Il y a des lignes, et un filet. La balle est dedans ou dehors. C’est la simplicité du tennis qui enchante Charlélie Couture. Nous avons commencé hier matin un grand voyage immobile avec l’auteur de « comme un avion sans elle », rockeur français désormais citoyen américain, et le voyage sur un court de tennis était plein de poésie. Charlélie Couture revient tout à l’heure pour la deuxième partie du « matin du départ », et le périple s’annonce là aussi très beau, épuré et simple : une nuit à la belle étoile, c’est ce qu’il a choisi comme destination. A croire qu’il confond le temps et l’espace.

Tous nos sens sont en éveil ce matin. Les couleurs vives de Chagall vont nous éblouir. On parlera d’une expo à ne pas manquer au musée d’art moderne de Troyes , dans l’Aube. Expo sur les tapisseries de Marc Chagall, moins connues que ses tableaux.

Un dîner dans le noir complet, est prévu aussi. Là il faudra compter sur le toucher, l’odorat et le goût pour ne pas confondre vin blanc et vin rouge. Reportage d’Anne Pastor au restaurant parisien « dans le noir », ce sera dans un quart d’heure.

Il sera question aussi de la deuxième vie des carottes. Celles qui ne peuvent pas être vendues parce qu’elles sont trop moches, trop petites, racornies ou alors déjà pourries. Eh bien elles peuvent servir à se chauffer. A 6h20, on sera en ligne avec un producteur de carottes dans les Landes, qui produit de l’énergie grâce à la biométhanisation.

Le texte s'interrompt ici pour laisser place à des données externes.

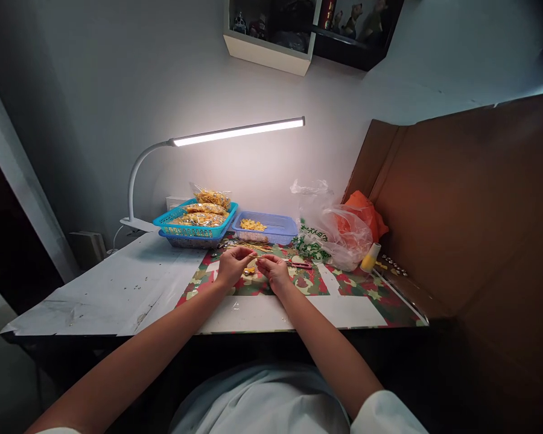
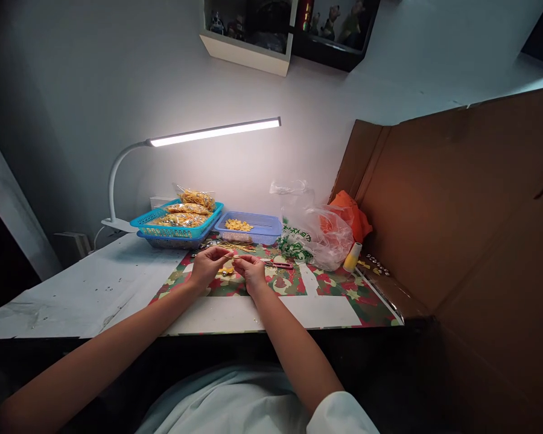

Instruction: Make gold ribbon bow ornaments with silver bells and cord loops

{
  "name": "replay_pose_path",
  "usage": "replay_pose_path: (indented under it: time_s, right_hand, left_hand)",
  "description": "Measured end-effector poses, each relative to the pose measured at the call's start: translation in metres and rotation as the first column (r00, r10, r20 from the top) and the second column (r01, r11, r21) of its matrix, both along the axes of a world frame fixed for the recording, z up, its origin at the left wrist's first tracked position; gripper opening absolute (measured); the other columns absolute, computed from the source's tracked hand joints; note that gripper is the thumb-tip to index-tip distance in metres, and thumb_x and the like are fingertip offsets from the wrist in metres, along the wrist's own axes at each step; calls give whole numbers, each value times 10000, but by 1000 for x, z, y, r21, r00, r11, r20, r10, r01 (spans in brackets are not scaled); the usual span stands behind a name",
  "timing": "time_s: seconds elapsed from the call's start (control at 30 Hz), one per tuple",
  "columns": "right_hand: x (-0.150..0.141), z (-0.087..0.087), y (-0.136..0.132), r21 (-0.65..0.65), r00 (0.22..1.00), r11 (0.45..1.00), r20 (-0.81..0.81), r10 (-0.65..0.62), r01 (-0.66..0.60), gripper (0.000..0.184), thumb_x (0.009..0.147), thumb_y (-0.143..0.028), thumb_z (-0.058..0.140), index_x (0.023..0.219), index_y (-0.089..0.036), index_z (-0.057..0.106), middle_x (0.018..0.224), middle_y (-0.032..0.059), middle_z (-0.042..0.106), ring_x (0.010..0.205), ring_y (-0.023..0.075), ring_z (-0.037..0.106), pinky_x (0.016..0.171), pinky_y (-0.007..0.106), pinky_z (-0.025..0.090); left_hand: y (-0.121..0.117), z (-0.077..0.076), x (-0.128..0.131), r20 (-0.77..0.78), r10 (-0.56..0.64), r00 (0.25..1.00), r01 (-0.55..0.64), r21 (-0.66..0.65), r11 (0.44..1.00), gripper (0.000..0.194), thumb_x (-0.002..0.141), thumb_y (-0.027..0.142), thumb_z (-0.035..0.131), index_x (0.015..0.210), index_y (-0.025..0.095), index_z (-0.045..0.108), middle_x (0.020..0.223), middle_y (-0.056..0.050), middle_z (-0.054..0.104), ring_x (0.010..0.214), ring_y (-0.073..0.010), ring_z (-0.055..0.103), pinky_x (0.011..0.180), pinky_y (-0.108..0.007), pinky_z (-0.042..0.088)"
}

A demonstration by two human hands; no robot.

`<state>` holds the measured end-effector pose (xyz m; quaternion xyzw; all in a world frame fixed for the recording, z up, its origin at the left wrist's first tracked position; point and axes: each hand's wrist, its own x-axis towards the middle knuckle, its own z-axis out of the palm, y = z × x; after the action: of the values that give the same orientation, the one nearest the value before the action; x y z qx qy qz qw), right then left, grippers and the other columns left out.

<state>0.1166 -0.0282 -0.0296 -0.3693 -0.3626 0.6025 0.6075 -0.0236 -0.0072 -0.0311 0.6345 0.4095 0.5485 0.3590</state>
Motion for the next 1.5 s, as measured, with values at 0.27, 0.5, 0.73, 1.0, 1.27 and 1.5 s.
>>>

Oui, on peutse chauffer à la carotte !

Dans le "bestiaire", une autre histoire de nourriture. Nous parlerons des pigeons voyageurs utilisés pendant la grande guerre. Les pigeons qu’on pensait ringards en 1914 - le téléphone existait déjà - mais qui ont rendu de fiers services. Comment être sûr qu’un pigeons voyageur arrive à bon port et transmette un message ? En faisant en sorte qu’il ait faim. Son repas est au pigenonnier. S’il rentre, il aura à manger.